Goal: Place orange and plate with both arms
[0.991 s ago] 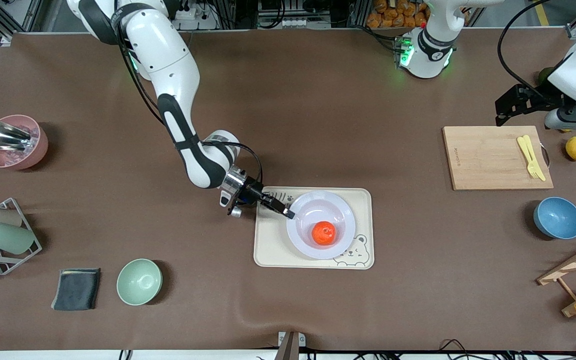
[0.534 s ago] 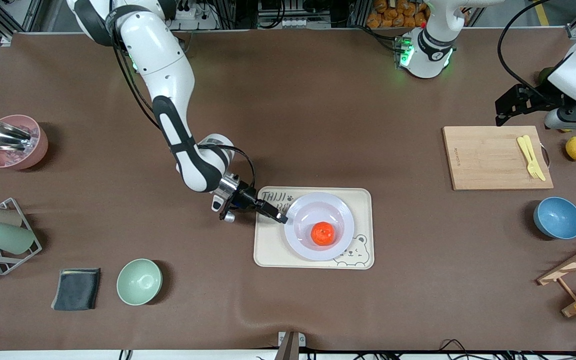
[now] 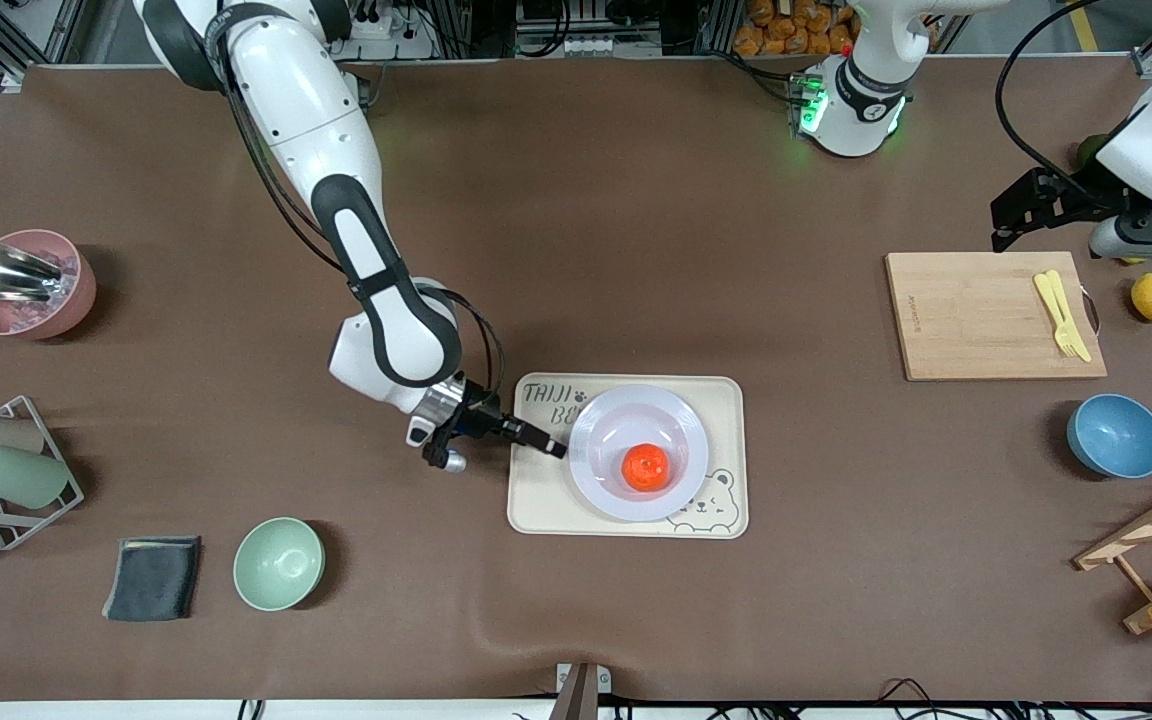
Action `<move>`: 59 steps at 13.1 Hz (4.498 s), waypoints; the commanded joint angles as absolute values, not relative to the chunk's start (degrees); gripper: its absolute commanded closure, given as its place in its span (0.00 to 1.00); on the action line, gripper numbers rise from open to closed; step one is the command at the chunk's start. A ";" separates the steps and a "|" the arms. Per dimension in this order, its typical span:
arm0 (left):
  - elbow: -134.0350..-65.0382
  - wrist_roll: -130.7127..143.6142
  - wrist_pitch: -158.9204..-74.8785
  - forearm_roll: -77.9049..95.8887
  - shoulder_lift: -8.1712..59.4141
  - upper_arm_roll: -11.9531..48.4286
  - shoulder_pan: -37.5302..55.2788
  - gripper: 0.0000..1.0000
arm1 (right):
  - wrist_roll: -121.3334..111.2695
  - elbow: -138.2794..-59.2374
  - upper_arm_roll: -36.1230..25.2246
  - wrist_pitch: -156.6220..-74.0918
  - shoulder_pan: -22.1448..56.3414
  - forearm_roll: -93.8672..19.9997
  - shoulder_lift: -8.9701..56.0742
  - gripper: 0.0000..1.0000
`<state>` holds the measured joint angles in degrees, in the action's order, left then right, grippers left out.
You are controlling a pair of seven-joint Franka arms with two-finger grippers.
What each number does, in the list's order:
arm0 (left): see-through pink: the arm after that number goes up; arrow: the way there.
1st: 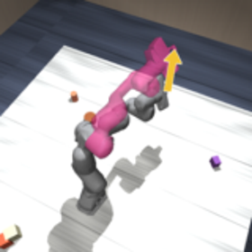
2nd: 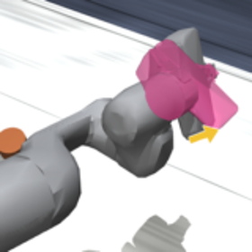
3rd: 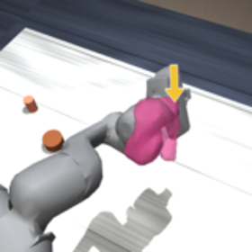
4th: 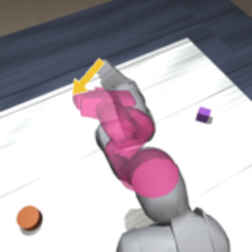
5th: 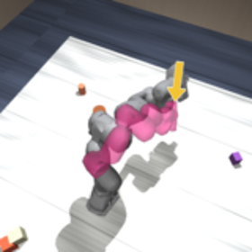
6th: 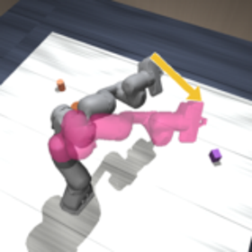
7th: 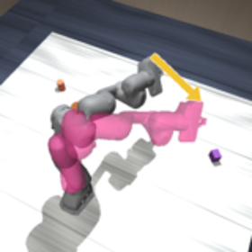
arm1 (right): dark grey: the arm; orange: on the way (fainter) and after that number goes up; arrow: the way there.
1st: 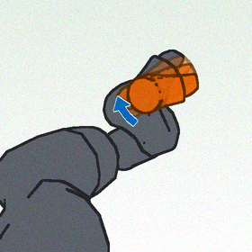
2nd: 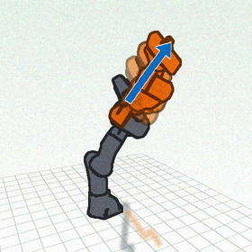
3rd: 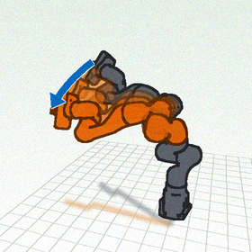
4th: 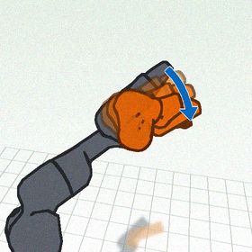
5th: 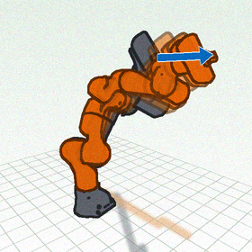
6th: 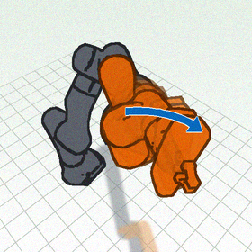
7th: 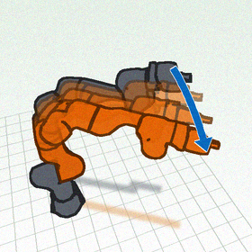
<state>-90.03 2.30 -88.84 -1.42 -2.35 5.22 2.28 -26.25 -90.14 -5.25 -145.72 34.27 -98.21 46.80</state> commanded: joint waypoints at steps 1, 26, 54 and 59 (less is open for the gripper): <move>-89.03 1.41 -88.15 -0.26 -2.37 5.27 2.02 0.00 | -19.36 -90.26 -5.54 -144.84 32.09 -86.61 45.18 0.45; -89.03 1.93 -87.45 -0.09 -2.55 5.19 1.58 0.00 | -15.65 -85.69 -6.94 -103.90 -0.53 -21.83 21.56 0.00; -89.03 1.23 -86.75 -0.09 -2.64 4.75 1.41 0.00 | -13.63 -92.99 -2.64 -96.15 -3.61 -0.97 -1.93 0.00; -89.03 1.23 -86.75 -0.09 -2.64 4.75 1.49 0.00 | -13.18 -92.90 -2.64 -96.15 -2.82 -0.97 -1.58 0.00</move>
<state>-89.78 2.30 -87.70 -1.42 -2.39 4.83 1.86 -14.31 -92.98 -2.83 -96.01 -3.36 -1.45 -1.42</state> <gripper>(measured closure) 0.000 0.000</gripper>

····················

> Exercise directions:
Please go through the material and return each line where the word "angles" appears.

> Finished task:
Action `<move>`: 59 steps at 13.1 Hz (4.498 s), waypoints; the commanded joint angles as absolute values, not relative to the chunk's start (degrees); gripper: its absolute commanded closure, given as its place in its span (0.00 to 1.00); on the action line, gripper numbers rise from open to closed; step one is the command at the chunk's start. A ";" separates the steps and a "|" the arms. Per dimension in this order, its typical span:
`<state>` holds the measured joint angles in degrees, in the action's order, left then right, grippers left out.

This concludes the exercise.